31 March 2016

Execution of Hive UDAF

In this blog we will be discussing to implementing Hive UDAF to find the largest Integer from the input file.

We expect the readers to have basic knowledge on Hive so, refer the below links to get the basics of Hive operations.

Hive Beginners Guide

File Formats In Apache

Indexing in Hive

Hive Partitioning In Hive

Let’s start our discussion with understanding of UDAF.

User-Defined Aggregation Functions (UDAFs) are an exceptional way to integrate advanced data-processing into Hive.
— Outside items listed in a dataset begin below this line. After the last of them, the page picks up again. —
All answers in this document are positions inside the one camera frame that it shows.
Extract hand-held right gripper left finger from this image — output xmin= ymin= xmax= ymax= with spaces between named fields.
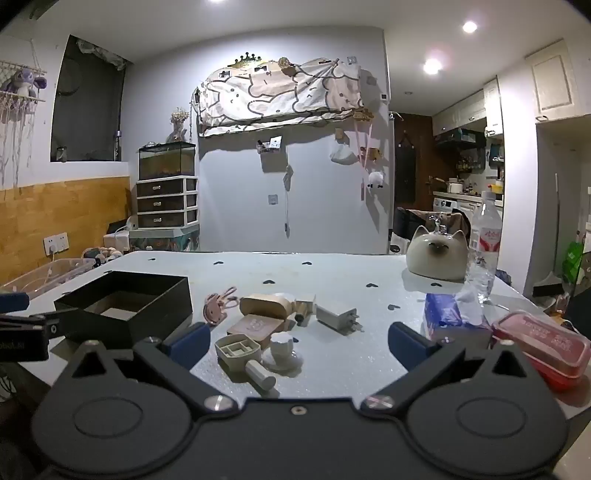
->
xmin=60 ymin=322 xmax=241 ymax=421

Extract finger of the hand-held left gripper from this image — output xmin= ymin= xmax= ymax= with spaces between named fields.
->
xmin=0 ymin=312 xmax=62 ymax=339
xmin=0 ymin=292 xmax=30 ymax=315

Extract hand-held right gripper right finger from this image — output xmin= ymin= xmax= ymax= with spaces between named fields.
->
xmin=360 ymin=322 xmax=543 ymax=421

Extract beige divided tray with handle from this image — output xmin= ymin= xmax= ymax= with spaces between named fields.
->
xmin=215 ymin=335 xmax=277 ymax=393

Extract black box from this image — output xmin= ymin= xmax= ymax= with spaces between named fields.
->
xmin=53 ymin=271 xmax=194 ymax=352

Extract square wooden block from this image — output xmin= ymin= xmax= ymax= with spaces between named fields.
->
xmin=227 ymin=314 xmax=279 ymax=350

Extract white knob-shaped bottle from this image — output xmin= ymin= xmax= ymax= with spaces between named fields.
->
xmin=263 ymin=335 xmax=304 ymax=373

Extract clear plastic storage bin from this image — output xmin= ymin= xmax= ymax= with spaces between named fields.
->
xmin=0 ymin=257 xmax=97 ymax=297

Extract blue tissue pack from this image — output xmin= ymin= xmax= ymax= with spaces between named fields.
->
xmin=424 ymin=292 xmax=493 ymax=352

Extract white charger plug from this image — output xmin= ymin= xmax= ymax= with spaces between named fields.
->
xmin=315 ymin=302 xmax=363 ymax=334

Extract beige oval case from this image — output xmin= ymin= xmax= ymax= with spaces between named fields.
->
xmin=239 ymin=295 xmax=296 ymax=331

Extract pile of soft toys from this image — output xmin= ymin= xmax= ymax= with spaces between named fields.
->
xmin=82 ymin=246 xmax=124 ymax=265

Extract small wooden stamp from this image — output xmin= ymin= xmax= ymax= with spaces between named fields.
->
xmin=294 ymin=298 xmax=317 ymax=326

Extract patterned low cabinet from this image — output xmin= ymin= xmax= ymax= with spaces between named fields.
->
xmin=129 ymin=227 xmax=201 ymax=253

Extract white box device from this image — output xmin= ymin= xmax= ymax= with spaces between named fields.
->
xmin=103 ymin=230 xmax=133 ymax=253

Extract clear water bottle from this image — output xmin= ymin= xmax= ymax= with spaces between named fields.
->
xmin=465 ymin=190 xmax=503 ymax=304

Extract red lidded lunch box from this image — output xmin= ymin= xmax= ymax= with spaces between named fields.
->
xmin=490 ymin=310 xmax=591 ymax=393

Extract white washing machine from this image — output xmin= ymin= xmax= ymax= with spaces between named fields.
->
xmin=433 ymin=196 xmax=482 ymax=228

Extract white three-drawer unit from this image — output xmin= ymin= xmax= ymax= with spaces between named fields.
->
xmin=136 ymin=176 xmax=200 ymax=230

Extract glass fish tank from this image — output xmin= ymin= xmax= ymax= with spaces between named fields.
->
xmin=137 ymin=141 xmax=197 ymax=181

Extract green bag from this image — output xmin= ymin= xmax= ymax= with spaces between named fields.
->
xmin=564 ymin=241 xmax=586 ymax=283

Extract white hanging bag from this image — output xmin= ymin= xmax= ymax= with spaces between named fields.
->
xmin=329 ymin=142 xmax=359 ymax=165

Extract dark window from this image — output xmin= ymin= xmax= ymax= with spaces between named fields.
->
xmin=50 ymin=34 xmax=127 ymax=162

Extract vase with dried flowers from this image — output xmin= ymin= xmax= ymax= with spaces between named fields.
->
xmin=166 ymin=107 xmax=189 ymax=144

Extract purple plush toy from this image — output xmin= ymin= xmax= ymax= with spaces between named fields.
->
xmin=0 ymin=67 xmax=48 ymax=99

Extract printed cartoon cloth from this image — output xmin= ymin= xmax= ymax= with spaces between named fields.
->
xmin=196 ymin=57 xmax=363 ymax=137

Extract white upper cabinet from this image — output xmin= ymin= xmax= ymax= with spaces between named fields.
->
xmin=525 ymin=39 xmax=581 ymax=121

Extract white wall socket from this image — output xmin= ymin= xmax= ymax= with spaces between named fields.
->
xmin=43 ymin=233 xmax=70 ymax=255

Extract macrame wall hanging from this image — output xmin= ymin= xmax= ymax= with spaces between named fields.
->
xmin=0 ymin=39 xmax=48 ymax=188

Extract hanging cable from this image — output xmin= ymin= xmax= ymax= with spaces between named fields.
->
xmin=281 ymin=164 xmax=295 ymax=237
Aggregate functions perform a calculation on a set of values and return a single value.

An aggregate function is more difficult to write than a regular UDF. Values are aggregated in chunks (potentially across many tasks), so the implementation has to be capable of combining partial aggregations into a final result.
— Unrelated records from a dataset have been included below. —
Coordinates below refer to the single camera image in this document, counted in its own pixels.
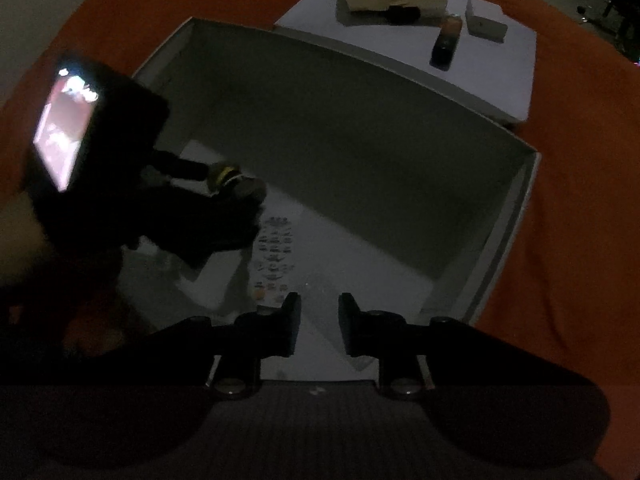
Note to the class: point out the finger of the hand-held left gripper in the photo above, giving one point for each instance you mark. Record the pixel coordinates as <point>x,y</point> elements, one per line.
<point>180,165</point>
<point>210,225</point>

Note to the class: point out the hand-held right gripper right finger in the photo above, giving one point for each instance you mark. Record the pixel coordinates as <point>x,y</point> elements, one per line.
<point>346,325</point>

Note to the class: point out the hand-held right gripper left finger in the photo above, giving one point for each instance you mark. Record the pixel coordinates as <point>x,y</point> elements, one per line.
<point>295,325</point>

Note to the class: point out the small yellow and black battery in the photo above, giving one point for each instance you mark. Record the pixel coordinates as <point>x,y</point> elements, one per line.
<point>227,175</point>

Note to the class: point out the white remote control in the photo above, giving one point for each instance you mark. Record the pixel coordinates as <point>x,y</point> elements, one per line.
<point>274,252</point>

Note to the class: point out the white cardboard box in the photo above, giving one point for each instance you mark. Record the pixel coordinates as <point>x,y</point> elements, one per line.
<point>350,135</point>

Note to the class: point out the white embossed box lid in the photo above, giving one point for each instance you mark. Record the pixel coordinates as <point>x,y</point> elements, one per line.
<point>500,75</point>

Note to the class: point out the orange blanket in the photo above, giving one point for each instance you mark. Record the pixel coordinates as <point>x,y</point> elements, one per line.
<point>575,210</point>

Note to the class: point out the small black object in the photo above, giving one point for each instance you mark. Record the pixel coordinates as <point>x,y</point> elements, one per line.
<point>402,15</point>

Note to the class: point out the black and orange lighter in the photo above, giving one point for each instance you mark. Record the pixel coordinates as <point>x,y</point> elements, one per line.
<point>446,42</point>

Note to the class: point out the small white box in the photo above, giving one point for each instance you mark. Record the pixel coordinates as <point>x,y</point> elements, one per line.
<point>485,20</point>

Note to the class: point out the office chair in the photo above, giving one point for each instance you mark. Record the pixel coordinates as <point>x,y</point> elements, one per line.
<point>582,10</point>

We will start our discussion with the given source code which has been used to find the largest Integer from the input file.

The code to achieve this is explained in the below example,we need to make a jar file of the below source code and then use that jar file while executing hive scripts shown in the upcoming section.
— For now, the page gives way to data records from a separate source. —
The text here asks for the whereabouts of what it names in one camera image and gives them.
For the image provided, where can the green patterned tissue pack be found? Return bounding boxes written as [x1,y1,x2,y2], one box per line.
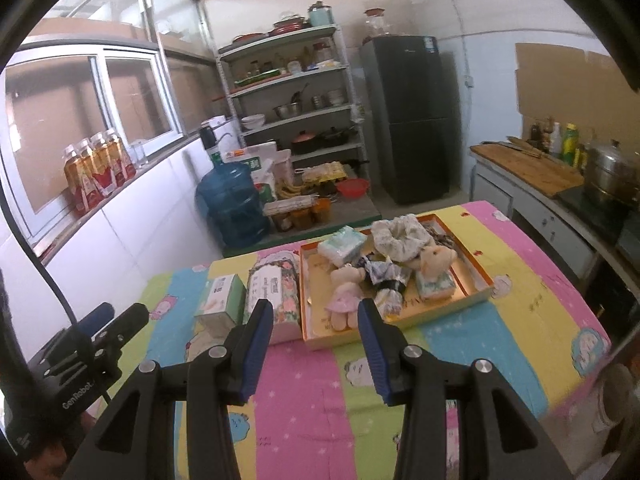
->
[416,269,457,302]
[317,226,368,267]

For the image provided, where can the cartoon striped bed sheet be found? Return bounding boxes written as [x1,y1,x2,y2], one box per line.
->
[82,200,613,480]

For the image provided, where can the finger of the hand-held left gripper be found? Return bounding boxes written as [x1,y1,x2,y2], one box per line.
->
[95,303,150,356]
[76,302,115,336]

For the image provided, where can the red colander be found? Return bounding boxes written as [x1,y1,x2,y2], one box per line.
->
[336,178,372,200]

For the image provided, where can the floral tissue box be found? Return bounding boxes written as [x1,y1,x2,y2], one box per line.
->
[243,254,304,346]

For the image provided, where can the red lidded pot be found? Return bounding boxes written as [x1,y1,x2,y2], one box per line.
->
[272,11,307,37]

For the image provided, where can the green white carton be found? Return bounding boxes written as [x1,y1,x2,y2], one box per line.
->
[194,273,249,337]

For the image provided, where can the blue water jug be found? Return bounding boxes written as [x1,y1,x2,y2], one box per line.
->
[195,157,271,248]

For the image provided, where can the red clay pot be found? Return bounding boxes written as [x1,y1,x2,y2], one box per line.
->
[291,130,318,155]

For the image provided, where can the black cooktop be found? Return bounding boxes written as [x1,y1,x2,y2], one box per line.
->
[557,185,633,226]

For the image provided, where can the cardboard sheet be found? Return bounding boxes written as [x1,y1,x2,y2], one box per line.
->
[515,42,640,146]

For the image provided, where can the sliding window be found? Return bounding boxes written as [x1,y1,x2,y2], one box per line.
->
[0,0,221,256]

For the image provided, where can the cream lace cloth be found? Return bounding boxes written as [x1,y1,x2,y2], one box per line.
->
[372,214,437,263]

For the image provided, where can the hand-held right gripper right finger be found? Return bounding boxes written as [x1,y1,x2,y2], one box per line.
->
[356,297,571,480]

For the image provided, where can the black cable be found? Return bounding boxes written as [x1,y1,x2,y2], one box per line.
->
[0,150,112,411]

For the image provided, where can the low green table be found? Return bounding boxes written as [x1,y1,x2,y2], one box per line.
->
[222,192,383,258]

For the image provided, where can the white metal shelf rack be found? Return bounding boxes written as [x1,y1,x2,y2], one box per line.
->
[216,25,371,181]

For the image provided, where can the black white water pump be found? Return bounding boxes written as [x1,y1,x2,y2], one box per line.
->
[199,125,236,162]

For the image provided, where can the black wok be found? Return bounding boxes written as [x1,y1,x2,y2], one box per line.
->
[317,127,358,148]

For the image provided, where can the orange juice bottle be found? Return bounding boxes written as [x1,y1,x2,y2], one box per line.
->
[105,129,137,183]
[77,139,108,201]
[92,132,123,191]
[62,144,93,213]

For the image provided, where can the dark refrigerator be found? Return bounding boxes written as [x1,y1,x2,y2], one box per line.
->
[360,35,463,205]

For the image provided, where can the teal enamel pot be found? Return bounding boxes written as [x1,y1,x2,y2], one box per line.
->
[306,1,335,28]

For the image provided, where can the grey kitchen cabinet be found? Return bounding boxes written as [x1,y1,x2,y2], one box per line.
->
[470,152,606,286]

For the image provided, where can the white bucket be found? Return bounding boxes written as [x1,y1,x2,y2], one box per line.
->
[592,365,636,431]

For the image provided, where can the green tray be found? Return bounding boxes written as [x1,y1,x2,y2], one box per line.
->
[234,70,281,86]

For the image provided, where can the green bottle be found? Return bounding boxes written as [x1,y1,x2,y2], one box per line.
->
[562,122,581,163]

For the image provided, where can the white flour bag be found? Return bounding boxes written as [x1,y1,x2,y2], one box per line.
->
[235,142,278,201]

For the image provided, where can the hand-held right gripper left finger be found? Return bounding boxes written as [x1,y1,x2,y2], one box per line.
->
[65,299,275,480]

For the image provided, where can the beige teddy bear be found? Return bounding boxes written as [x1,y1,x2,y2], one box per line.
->
[407,244,460,281]

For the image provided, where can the orange cardboard box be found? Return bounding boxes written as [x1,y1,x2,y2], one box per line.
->
[299,212,496,352]

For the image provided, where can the kitchen knife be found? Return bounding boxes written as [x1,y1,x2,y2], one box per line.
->
[506,135,546,158]

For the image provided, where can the stacked steel bowls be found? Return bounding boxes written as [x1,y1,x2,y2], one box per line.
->
[311,89,347,108]

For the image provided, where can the clear noodle pack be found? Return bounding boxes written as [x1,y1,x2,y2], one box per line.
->
[262,197,313,217]

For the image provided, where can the blue white bag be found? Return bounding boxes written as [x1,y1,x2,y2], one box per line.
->
[356,254,401,288]

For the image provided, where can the steel pot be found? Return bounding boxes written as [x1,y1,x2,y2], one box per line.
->
[584,139,637,196]

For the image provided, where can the wooden cutting board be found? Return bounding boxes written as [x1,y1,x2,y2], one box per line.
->
[470,142,586,200]

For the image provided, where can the glass jar with red lid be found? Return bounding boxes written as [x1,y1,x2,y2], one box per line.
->
[363,7,390,43]

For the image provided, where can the yellow white bag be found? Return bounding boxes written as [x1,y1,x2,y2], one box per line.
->
[372,280,410,318]

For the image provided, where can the person's left hand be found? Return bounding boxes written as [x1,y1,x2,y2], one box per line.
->
[24,427,88,480]
UDAF to find the largest Integer in the table.

package com.hive.udaf;

import org.apache.hadoop.hive.ql.exec.UDAF;

import org.apache.hadoop.io.IntWritable;

import org.apache.hadoop.hive.ql.exec.UDAFEvaluator;

public class Max extends UDAF

{

public static class MaxIntUDAFEvaluator implements UDAFEvaluator

{

private IntWritable output;

public void init()

{

output=null;

}

public boolean iterate(IntWritable maxvalue) // Process input table

{

if(maxvalue==null)

{

return true;

}

if(output == null)

{

output = new IntWritable(maxvalue.get());

}

else

{

output.set(Math.max(output.get(), maxvalue.get()));

}

return true;

}

public IntWritable terminatePartial()

{

return output;

}

public boolean merge(IntWritable other)

{

return iterate(other);

}

public IntWritable terminate() //final result

{

return output;

}

Let’s see now the steps for UDAF Execution.

Creating a new Input Dataset

We need a input dataset to execute the above example. The Dataset that will be used for demonstration is Numbers_List. It has one column, which contains List of Integer values.